The estrogen receptor GPR30 is ubiquitously expressed in various tissue types integral for cardiovascular function; however, relatively little is known about the exact functional role of the receptor regarding the long-term regulation of blood pressure and tissue injury. Perhaps too much emphasis is placed on the acute or non-genomic actions of GPR30 that typically define a G protein-coupled receptor and distinguishes this receptor from the classical nuclear steroid receptors. Indeed, G-protein coupled receptors and their associated signaling pathways clearly contribute to the genomic actions of multiple peptide hormones and transmitters.⁸⁷ Although it is well appreciated that GPR30 influences vascular reactivity in hypertension and salt-sensitivity, the long-term regulation of RAAS components to differentially influence the ACE-Ang II-AT₁ receptor and ACE2/NEP-Ang-(1–7)-AT₇ receptor pathways may be of greater importance in the overall influence of estrogenic signaling. Moreover, it is unclear at this point as to the extent that GPR30 may contribute to sex differences in blood pressure and end organ damage in various models of hypertension.
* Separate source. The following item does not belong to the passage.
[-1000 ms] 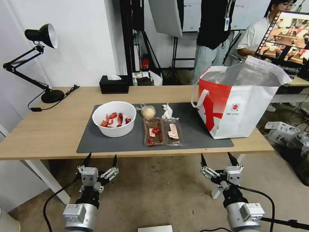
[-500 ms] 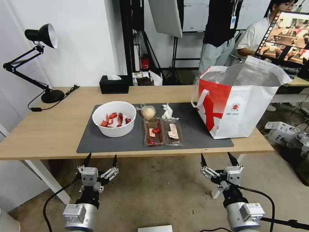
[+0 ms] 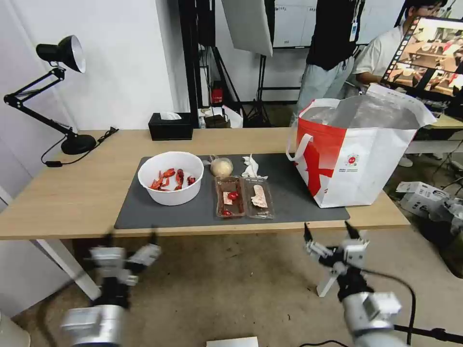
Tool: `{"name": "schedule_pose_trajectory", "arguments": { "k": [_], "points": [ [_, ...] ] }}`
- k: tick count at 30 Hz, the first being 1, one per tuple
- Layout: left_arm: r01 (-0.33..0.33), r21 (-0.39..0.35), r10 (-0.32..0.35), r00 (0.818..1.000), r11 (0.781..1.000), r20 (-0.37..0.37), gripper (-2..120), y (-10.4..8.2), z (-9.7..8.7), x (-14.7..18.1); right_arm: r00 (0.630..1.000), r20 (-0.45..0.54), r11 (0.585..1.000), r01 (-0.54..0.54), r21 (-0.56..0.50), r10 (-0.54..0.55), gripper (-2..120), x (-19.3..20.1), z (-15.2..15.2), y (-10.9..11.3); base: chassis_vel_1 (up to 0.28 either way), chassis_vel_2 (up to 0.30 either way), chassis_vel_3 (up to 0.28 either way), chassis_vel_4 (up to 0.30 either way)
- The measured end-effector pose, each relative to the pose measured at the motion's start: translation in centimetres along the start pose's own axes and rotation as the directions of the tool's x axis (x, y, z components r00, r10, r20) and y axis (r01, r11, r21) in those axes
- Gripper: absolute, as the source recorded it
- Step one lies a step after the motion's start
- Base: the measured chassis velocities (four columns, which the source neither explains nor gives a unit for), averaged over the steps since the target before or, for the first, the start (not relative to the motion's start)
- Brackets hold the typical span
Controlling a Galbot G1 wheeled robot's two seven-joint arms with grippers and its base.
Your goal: Pick up the trash from the table and place it into the takeout bag.
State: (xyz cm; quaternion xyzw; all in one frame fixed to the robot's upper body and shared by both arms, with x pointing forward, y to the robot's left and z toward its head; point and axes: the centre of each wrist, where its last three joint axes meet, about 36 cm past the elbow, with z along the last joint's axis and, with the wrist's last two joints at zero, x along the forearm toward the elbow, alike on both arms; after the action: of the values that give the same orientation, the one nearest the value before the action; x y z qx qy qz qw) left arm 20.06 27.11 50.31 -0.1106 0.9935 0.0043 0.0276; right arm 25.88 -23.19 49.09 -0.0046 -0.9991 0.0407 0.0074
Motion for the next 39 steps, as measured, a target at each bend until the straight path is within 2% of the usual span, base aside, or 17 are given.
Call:
{"name": "schedule_pose_trajectory", "arguments": {
  "k": [3,15,19,22,23,25,26,27,29,30,31,33,34,35,36,37,39],
  "points": [
    [0.0,0.036,0.001,1.0,0.999,-0.024,100,0.4,-0.3,0.3,1.0,-0.006,1.0,-0.001,-0.001,0.001,100,-0.5,-2.1,-0.2,0.0,0.0,0.0,0.0],
    [-0.04,0.062,0.044,0.998,0.997,-0.051,100,-0.1,-0.2,0.1,0.998,-0.039,0.999,0.041,-0.027,-0.042,100,-0.6,-1.3,0.6,0.0,0.0,0.0,0.0],
    [-0.048,0.063,0.051,0.997,0.997,-0.055,100,-0.1,-0.1,0.1,0.993,-0.04,0.989,0.109,-0.098,-0.114,100,-1.4,-0.3,1.8,0.0,0.0,0.0,0.0],
    [-0.046,0.051,0.049,0.997,0.998,-0.058,100,0.3,-0.1,0.2,0.981,-0.049,0.96,0.171,-0.222,-0.186,100,-2.4,0.3,3.8,0.0,0.0,0.0,0.0],
    [-0.046,0.051,0.049,0.997,0.998,-0.058,100,0.3,-0.1,0.2,0.981,-0.049,0.96,0.171,-0.222,-0.186,100,-2.4,0.3,3.8,0.0,0.0,0.0,0.0],
    [-0.046,0.045,0.049,0.997,0.998,-0.064,100,0.4,-0.1,0.4,0.971,-0.064,0.915,0.191,-0.356,-0.228,100,-3.0,0.5,5.6,0.0,0.0,0.0,0.0],
    [-0.046,0.045,0.049,0.997,0.998,-0.064,100,0.4,-0.1,0.4,0.971,-0.064,0.915,0.191,-0.356,-0.228,100,-3.0,0.5,5.6,0.0,0.0,0.0,0.0],
    [-0.045,0.044,0.048,0.997,0.998,-0.068,100,0.5,0.0,0.4,0.968,-0.07,0.89,0.192,-0.414,-0.242,100,-3.3,0.4,6.4,0.0,0.0,0.0,0.0],
    [-0.044,0.042,0.047,0.996,0.998,-0.077,100,0.5,0.1,0.6,0.958,-0.095,0.808,0.172,-0.564,-0.271,100,-4.6,-0.1,8.8,0.0,0.0,0.0,0.0],
    [-0.044,0.042,0.047,0.996,0.998,-0.077,100,0.5,0.1,0.6,0.958,-0.095,0.808,0.172,-0.564,-0.271,100,-4.6,-0.1,8.8,0.0,0.0,0.0,0.0],
    [-0.044,0.041,0.047,0.996,0.998,-0.08,100,0.5,0.1,0.7,0.956,-0.105,0.786,0.16,-0.598,-0.274,100,-4.9,-0.2,9.4,0.0,0.0,0.0,0.0],
    [-0.043,0.036,0.046,0.995,0.998,-0.086,100,0.6,0.1,0.8,0.941,-0.157,0.683,0.096,-0.724,-0.299,100,-6.3,-1.0,11.8,0.0,0.0,0.0,0.0],
    [-0.043,0.036,0.046,0.995,0.998,-0.086,100,0.6,0.1,0.8,0.941,-0.157,0.683,0.096,-0.724,-0.299,100,-6.3,-1.0,11.8,0.0,0.0,0.0,0.0],
    [-0.043,0.034,0.045,0.995,0.999,-0.087,100,0.6,0.1,0.8,0.936,-0.174,0.653,0.073,-0.754,-0.306,100,-6.7,-1.2,12.4,0.0,0.0,0.0,0.0],
    [-0.044,0.029,0.046,0.995,0.999,-0.088,100,0.7,0.1,0.8,0.927,-0.207,0.601,0.024,-0.799,-0.313,100,-7.5,-1.6,13.4,0.0,0.0,0.0,0.0],
    [-0.044,0.029,0.046,0.995,0.999,-0.088,100,0.7,0.1,0.8,0.927,-0.207,0.601,0.024,-0.799,-0.313,100,-7.5,-1.6,13.4,0.0,0.0,0.0,0.0],
    [-0.044,0.023,0.046,0.995,0.999,-0.088,100,0.8,0.1,0.8,0.914,-0.255,0.541,-0.048,-0.84,-0.315,100,-8.5,-2.1,14.9,0.0,0.0,0.0,0.0]
  ]
}}
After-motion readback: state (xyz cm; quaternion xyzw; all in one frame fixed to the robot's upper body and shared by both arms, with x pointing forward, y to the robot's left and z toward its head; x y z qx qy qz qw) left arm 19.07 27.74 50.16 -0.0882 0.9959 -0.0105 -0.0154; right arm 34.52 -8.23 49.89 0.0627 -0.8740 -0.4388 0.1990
We previously showed that chronic GPR30 activation lowers blood pressure in the estrogen-depleted female mRen2.Lewis but did not reduce pressure in the male or intact female congenics despite the fact that RAAS blockade reduces blood pressure to a similar extent in both groups.¹⁵ Further studies are required to compare GPR30 expression and signaling pathways in females versus males and determine whether additional endogenous ligands for GPR30 are present in males. Additional studies are also needed to determine GPR30 signaling mechanisms in different cell types and pathologies, since current evidence suggest divergent pathways depending on the model and organ system. We conclude that the cardiovascular role of estrogen is now more complex and far from fully understood with the identification of GPR30. The continued evaluation of this receptor may portend for more selective therapies to emulate the beneficial actions of estrogen in the cardiovascular system.